On January 30 Maryland Catholic bishops stated their strong opposition to the pro-physician-assisted suicide bills that the Maryland General Assembly is currently considering. Hearings for the bills, House Bill 0403 and Senate Bill 0443, are set for February 8 and 16.
As reported by the Baltimore-based Catholic Review, the Maryland Catholic Conference (MCC) is also working against the bills and “plans to submit written testimony stating its opposition to [physician-assisted suicide].”
MCC Executive Director Jenny Kraska is sharing several dangers rooted in the bill. Kraska said that the bills would not only give power to abusers, but also misrepresent assisted-suicide as a peaceful drifting off into sleep. The reality of the process of physician-assisted suicide, she explained, is much worse.
“In an interview with Catholic publications serving Maryland, [Kraska] said the bill does not differ from past years, other than the name of the bill and primary sponsors. The measure has failed in past years, often not getting voted out of committee,” the Catholic Review reported:
[Kraska] noted that proponents of the legislation make it seem as though the patient, after filling a prescription, simply takes a batch of lethal pills and drifts off to sleep.
“They package it as a very nice (way) to say goodbye to everyone, get your last hugs and well wishes and you just sort of fall asleep and don’t wake up. That’s probably the furthest from the truth of what actually happens,” Kraska said.
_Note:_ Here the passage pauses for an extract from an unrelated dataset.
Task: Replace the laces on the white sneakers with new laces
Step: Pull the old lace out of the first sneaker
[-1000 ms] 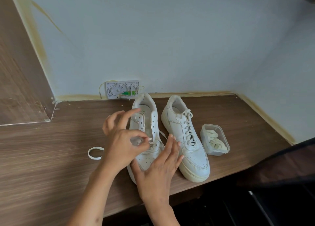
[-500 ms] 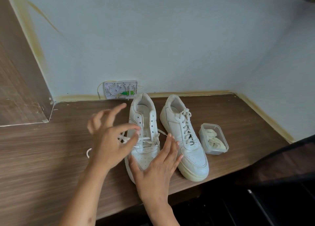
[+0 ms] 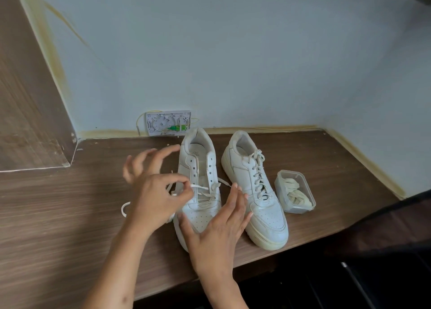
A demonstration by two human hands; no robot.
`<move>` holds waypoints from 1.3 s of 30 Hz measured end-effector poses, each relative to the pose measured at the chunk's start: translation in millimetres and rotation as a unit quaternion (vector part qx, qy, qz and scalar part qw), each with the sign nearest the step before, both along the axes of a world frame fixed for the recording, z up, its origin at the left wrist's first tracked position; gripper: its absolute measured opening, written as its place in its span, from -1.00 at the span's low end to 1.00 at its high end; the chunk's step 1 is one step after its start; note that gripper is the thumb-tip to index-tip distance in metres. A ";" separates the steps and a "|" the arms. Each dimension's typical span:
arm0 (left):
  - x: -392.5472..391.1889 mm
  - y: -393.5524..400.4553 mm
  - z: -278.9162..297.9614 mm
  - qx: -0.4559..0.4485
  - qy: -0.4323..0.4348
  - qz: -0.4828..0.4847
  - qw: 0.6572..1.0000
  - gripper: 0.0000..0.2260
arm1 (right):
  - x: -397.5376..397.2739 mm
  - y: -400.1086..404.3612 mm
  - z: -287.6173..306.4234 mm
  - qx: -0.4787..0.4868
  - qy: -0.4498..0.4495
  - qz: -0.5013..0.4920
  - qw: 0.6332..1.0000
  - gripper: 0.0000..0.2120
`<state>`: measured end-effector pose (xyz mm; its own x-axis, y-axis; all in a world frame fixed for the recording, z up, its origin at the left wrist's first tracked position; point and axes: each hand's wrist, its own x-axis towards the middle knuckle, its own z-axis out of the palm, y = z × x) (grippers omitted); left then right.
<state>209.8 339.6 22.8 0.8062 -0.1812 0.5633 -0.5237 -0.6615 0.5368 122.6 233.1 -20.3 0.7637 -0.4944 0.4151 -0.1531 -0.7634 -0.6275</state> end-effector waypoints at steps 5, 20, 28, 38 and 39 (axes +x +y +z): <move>8.4 23.1 4.6 -0.147 0.060 0.164 0.974 -0.84 | 0.0 -0.7 0.8 -0.003 0.002 0.002 1.000 0.07; -2.8 -15.2 -13.3 0.100 -0.004 -0.033 0.994 -0.93 | 1.3 1.8 -1.5 0.009 -0.002 0.008 1.000 0.05; 1.8 -5.2 -6.8 -0.075 -0.044 0.160 0.983 -0.91 | 0.7 1.8 0.6 0.003 -0.005 0.003 1.000 0.07; 5.2 -0.3 -7.6 -0.056 0.006 0.088 0.995 -0.79 | 1.1 1.6 0.3 0.003 -0.003 0.002 1.000 0.07; 3.6 -3.7 -8.9 -0.015 -0.005 0.050 0.999 -0.78 | 1.4 1.8 0.5 0.004 -0.003 0.003 1.000 0.07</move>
Kraska has read “stories about people who have undergone” physician-assisted suicide and explained that the process “is much different.”
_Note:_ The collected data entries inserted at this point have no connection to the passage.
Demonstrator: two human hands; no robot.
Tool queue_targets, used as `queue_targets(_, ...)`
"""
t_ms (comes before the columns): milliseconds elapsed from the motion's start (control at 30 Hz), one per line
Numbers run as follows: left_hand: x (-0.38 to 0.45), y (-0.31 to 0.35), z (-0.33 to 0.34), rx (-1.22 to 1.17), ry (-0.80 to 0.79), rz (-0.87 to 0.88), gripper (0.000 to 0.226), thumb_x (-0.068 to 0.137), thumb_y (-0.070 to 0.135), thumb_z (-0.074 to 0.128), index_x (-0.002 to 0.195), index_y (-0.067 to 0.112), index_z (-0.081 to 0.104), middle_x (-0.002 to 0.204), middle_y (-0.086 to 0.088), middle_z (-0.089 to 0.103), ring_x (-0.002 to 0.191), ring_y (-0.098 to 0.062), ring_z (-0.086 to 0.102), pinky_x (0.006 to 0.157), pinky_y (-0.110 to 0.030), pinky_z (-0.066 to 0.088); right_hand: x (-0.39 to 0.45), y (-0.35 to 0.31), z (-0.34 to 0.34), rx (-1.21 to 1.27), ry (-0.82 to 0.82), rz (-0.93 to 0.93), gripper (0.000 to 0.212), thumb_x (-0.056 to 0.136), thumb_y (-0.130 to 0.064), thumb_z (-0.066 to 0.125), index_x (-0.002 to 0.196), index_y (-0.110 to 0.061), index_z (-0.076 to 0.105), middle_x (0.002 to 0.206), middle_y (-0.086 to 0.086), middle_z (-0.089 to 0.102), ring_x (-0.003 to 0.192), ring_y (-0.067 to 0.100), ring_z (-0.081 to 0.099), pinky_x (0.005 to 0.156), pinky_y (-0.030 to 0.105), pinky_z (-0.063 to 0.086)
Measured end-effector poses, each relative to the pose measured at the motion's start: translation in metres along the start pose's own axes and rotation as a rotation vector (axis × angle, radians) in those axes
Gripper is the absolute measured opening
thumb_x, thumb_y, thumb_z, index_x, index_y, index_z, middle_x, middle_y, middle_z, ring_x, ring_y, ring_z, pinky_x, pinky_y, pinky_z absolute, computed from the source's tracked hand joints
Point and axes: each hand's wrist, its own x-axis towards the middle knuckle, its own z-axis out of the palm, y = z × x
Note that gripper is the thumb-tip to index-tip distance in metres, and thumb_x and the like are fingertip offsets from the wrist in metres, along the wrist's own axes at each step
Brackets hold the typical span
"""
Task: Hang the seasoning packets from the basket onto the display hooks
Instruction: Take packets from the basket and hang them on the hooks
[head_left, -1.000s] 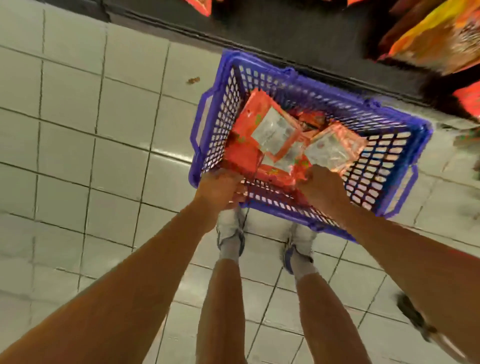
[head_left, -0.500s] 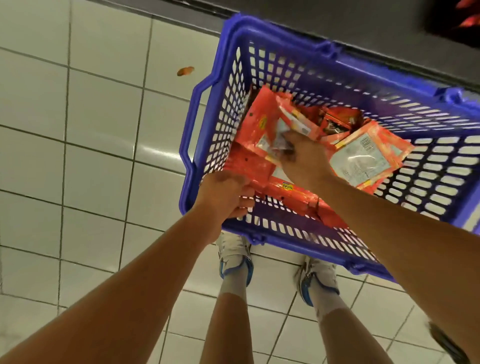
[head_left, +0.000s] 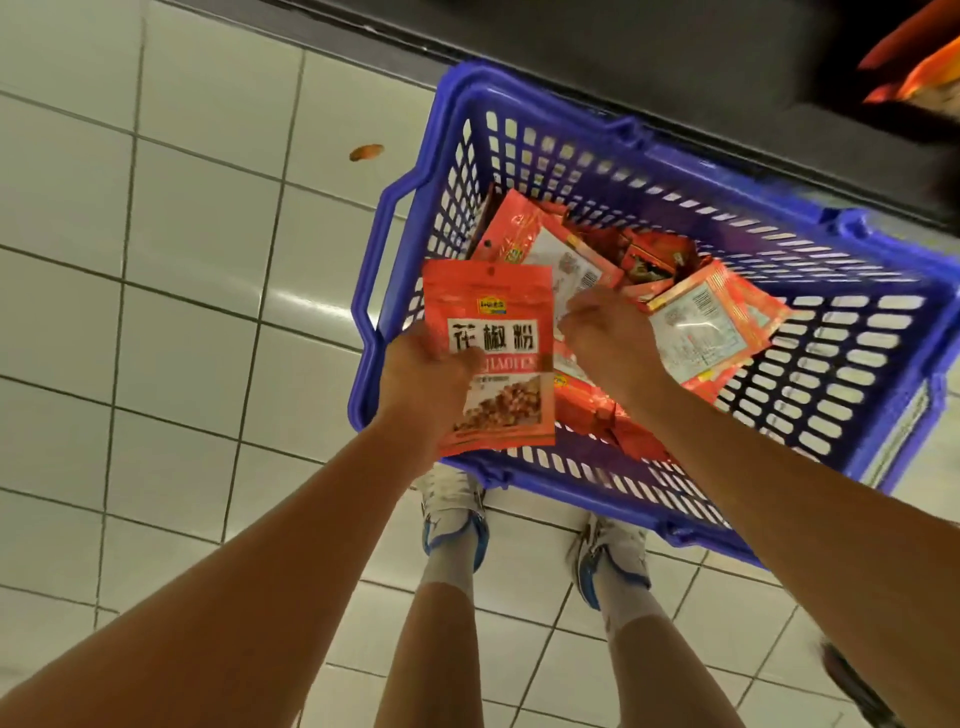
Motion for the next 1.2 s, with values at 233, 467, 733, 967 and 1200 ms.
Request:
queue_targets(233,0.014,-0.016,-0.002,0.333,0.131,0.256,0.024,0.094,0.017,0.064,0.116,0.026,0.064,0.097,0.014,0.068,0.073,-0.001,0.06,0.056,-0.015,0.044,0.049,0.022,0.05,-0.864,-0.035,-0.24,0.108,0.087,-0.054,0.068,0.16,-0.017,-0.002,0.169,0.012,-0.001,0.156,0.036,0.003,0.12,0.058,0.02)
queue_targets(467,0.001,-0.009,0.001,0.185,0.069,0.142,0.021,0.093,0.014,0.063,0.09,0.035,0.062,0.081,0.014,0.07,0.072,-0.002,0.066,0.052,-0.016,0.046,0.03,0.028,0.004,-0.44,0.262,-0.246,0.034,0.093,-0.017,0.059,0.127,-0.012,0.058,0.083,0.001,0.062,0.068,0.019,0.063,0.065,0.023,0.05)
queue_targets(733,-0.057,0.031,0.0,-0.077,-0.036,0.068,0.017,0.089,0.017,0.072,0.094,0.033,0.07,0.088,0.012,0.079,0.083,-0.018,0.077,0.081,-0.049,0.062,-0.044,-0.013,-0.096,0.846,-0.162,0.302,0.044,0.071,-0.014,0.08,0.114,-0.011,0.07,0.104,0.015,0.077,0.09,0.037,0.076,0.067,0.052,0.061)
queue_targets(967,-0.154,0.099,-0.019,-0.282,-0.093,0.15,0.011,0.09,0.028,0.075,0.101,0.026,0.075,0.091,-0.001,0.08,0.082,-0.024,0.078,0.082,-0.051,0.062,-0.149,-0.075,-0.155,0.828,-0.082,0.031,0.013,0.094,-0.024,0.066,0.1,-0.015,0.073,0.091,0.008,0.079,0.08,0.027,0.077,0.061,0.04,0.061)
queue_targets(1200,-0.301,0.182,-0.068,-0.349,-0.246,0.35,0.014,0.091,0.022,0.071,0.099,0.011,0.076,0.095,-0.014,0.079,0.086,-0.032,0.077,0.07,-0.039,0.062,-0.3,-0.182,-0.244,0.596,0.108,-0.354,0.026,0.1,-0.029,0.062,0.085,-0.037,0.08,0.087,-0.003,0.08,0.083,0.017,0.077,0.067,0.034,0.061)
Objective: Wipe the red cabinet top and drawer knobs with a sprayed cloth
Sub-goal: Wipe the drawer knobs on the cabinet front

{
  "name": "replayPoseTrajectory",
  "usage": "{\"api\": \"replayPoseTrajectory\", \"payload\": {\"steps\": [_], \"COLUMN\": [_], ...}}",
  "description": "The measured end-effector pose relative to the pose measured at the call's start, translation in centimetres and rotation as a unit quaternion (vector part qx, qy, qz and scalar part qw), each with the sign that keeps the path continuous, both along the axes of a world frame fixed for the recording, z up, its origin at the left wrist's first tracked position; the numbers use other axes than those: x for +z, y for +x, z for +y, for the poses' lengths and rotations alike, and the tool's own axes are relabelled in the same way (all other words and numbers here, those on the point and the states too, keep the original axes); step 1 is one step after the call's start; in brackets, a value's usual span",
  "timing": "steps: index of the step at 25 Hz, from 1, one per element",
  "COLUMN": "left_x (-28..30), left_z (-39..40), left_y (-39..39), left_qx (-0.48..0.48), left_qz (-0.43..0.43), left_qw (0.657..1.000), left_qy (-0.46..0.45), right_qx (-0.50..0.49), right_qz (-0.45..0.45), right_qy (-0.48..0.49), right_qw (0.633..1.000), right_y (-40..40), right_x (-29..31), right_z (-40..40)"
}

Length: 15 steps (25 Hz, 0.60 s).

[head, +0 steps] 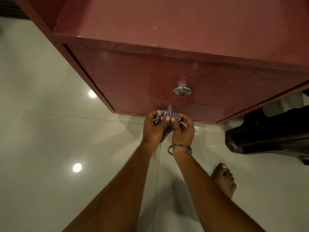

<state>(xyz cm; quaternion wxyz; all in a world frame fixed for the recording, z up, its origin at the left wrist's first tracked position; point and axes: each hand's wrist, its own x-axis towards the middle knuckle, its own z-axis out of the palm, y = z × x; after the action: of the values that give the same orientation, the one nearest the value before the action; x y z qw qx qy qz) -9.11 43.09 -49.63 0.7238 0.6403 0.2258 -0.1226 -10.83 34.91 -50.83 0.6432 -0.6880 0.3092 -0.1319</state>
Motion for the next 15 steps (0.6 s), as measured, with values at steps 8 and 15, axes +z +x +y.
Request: {"api": "replayPoseTrajectory", "payload": {"steps": [8,15], "left_x": [0.0,-0.2], "left_z": [-0.1,0.1], "left_y": [0.6,1.2], "left_qx": [0.004,0.001], "left_qz": [0.074,0.086], "left_qw": [0.997,0.994], "left_qy": [0.018,0.072], "right_qx": [0.053,0.029], "right_qz": [0.04,0.076], "right_qy": [-0.037,-0.017], "right_qw": [0.997,0.996], "right_y": [0.9,1.2], "right_x": [-0.2,-0.2], "right_z": [-0.5,0.1]}}
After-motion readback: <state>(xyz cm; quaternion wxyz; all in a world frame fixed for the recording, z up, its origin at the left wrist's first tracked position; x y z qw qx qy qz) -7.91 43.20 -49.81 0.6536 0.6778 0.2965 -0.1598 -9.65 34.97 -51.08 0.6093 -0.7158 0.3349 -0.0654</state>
“The regimen requires opening up about 100 capsules of medicine and mixing the medicine into soft food such as yogurt or oatmeal, all of which must be consumed,” the Catholic Review reported:
Kraska said that sometimes the medication burns the throat as it goes down. It can take “anywhere from hours to days to pass away, and during that time it can be painful; it can be excruciating.”
For those standing by, it can be distressing to watch their loved one have a hard time catching their breath.
The deadly prescription pills also lack disposal regulations, Kraska explained, so family members may be left with remaining pills.
“There’s no disposal method written into the law. There’s no way to track what happens to them,” Kraska said. “It’s ripe for abuse.”
In the Maryland bishops’ January 30 statement, they echoed Kraska’s concerns, stating that the bills are
woefully lacking in the types of meaningful safeguards that would prevent this unnecessary and drastic option. Such safeguards include mandated mental health assessments, reporting requirements, safe disposal of unused medication or prohibitions against expansion of this program.
The Catholic Review reported that Kraska hopes to see state bills introduced that would help ensure patients receive the ethical palliative or hospice care they need.
Kraska said that although palliative and hospice care are not the same, both “are about providing quality care at the end of life, whether the prognosis is six weeks, six months or six years,” the Catholic Review wrote.
“The Maryland Catholic Conference is working again with a coalition, Maryland Against Physician-Assisted Suicide, which expects to provide testimony at upcoming hearings,” the Catholic Review reported. “Kraska said the voices that resonate best in these hearings are those of the medical community and disabilities rights community.”
The Maryland Catholic bishops urged all people of good will to oppose the bills. In their January 30 statement they stressed that “it is incumbent upon each of us to ensure that those at the end of their lives can experience a death that doesn’t include offering a form of suicide prescribed by a doctor.”